Session Mechanism: A technique commonly used in web programs to track a user's entire session. Commonly used session tracking technologies are cookies and sessions. Cookie determines user identity by recording information on the client side, and Session determines user identity by recording information on the server side.
Cookie technology is the solution for the client. Cookie is the special information sent by the server to the client, and this information is stored in the client in the form of text files, and then the client will bring these special information every time it sends a request to the server. . Let's be more specific: when a user uses a browser to visit a website that supports cookies, the user provides personal information including user name and submits it to the server; then, the server sends back the corresponding timeout to the client. These personal information will also be sent back with the text. Of course, this information is not stored in the HTTP response body (Response Body), but is stored in the HTTP response header (Response Header); when the client browser receives the message from the server. After responding, the browser will store this information in a unified location. Since then, when the client sends a request to the server, it will send the corresponding cookie back to the server again. This time, the cookie information is stored in the HTTP request header (Request Header). With the technical implementation of cookies, after the server receives the request from the client browser, it can obtain the client-specific information by analyzing the cookie stored in the request header, thereby dynamically generating the content corresponding to the client. Usually, we can see options like "remember me" from the login interface of many websites. If you check it and then log in, then you don't need to repeat and tedious login the next time you visit the website Action, and this function is achieved through Cookie.

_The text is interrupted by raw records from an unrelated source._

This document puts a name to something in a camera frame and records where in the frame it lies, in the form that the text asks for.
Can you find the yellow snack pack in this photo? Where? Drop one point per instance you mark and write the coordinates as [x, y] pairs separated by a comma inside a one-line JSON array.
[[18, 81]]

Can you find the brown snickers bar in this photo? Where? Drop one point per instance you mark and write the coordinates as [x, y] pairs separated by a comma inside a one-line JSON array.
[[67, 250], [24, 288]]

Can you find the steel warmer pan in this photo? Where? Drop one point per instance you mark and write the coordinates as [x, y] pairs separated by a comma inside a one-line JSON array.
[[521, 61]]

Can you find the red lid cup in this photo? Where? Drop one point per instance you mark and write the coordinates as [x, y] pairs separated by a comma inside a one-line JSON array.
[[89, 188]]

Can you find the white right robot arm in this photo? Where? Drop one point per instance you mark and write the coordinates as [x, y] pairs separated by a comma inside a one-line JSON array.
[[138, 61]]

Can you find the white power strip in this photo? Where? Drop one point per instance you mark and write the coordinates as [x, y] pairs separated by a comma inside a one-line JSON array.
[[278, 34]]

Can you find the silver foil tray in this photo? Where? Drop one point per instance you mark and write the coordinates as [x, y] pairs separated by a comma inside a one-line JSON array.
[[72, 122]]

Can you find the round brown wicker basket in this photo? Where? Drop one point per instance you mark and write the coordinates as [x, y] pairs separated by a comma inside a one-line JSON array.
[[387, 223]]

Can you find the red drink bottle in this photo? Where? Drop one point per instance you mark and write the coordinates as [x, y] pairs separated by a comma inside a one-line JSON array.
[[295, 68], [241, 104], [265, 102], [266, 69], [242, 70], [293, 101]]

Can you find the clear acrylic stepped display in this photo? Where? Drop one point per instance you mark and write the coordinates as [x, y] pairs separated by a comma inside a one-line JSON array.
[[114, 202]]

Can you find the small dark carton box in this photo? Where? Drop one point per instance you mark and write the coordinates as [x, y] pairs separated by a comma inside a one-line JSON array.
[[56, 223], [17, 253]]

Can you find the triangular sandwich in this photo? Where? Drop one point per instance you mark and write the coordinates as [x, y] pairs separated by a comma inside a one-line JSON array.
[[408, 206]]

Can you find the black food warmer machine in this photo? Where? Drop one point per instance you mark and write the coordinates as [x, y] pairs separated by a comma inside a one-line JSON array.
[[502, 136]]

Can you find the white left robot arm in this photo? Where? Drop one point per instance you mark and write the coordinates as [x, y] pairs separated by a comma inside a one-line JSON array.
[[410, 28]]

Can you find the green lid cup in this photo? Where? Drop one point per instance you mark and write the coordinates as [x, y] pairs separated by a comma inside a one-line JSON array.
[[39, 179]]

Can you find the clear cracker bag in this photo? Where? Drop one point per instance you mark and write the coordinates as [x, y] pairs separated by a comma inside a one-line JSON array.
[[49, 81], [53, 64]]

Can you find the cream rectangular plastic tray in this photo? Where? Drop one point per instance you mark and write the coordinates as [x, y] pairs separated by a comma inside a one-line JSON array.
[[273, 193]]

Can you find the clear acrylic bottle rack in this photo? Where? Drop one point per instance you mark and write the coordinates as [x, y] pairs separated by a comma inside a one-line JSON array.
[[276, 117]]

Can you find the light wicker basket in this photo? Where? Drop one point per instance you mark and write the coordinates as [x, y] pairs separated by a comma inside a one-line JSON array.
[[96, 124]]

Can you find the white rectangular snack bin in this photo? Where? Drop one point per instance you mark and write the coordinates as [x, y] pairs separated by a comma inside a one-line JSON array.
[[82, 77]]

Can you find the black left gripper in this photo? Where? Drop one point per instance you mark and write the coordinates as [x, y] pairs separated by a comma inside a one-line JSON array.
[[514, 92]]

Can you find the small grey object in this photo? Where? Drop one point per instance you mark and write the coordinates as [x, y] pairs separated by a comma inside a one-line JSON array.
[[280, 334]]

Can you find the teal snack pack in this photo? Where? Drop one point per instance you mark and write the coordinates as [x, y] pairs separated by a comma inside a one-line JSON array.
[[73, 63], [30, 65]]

Session principle: First, when the browser requests the server to access the web site, when the program needs to create a session for the client's request, the server will first check whether the client request already contains a session identifier, called SESSIONID, if it already contains a session ID sessionid indicates that a session has been created for the client before, and the server retrieves the session according to the sessionid for use. If the client request does not contain the session id, the server creates a session for the client and generates a session associated with this session. The session id, the value of sessionid should be a string that is neither repeated nor easy to be imitated. This sessionid will be returned to the client to save in this response. The way to save this sessionid can be a cookie , so that in the process of interaction, the browser can automatically send the identifier back to the server according to the rules, and the server can find the corresponding session according to the sessionid, and return to the beginning of this text.
The working principle of the session is to rely on the cookie for support. The session is created when request.getSession() is used for the first time, and a unique sessionid will be created for the session and stored in the cookie, and then sent to the browser and the browser. Every time a request is made, this sessionid will be carried, and the server will recognize the sessionid, and if it knows the sessionid, it can find which session. In order to achieve the purpose of sharing data. It should be noted here that the session will not die when the browser is closed, but will wait for the timeout period.
Session is a data structure saved on the server to track the state of the user. This data can be saved in clusters, databases, and files;
Cookie is a mechanism for the client to save user information, which is used to record some information about the user. It is also a way to implement Session.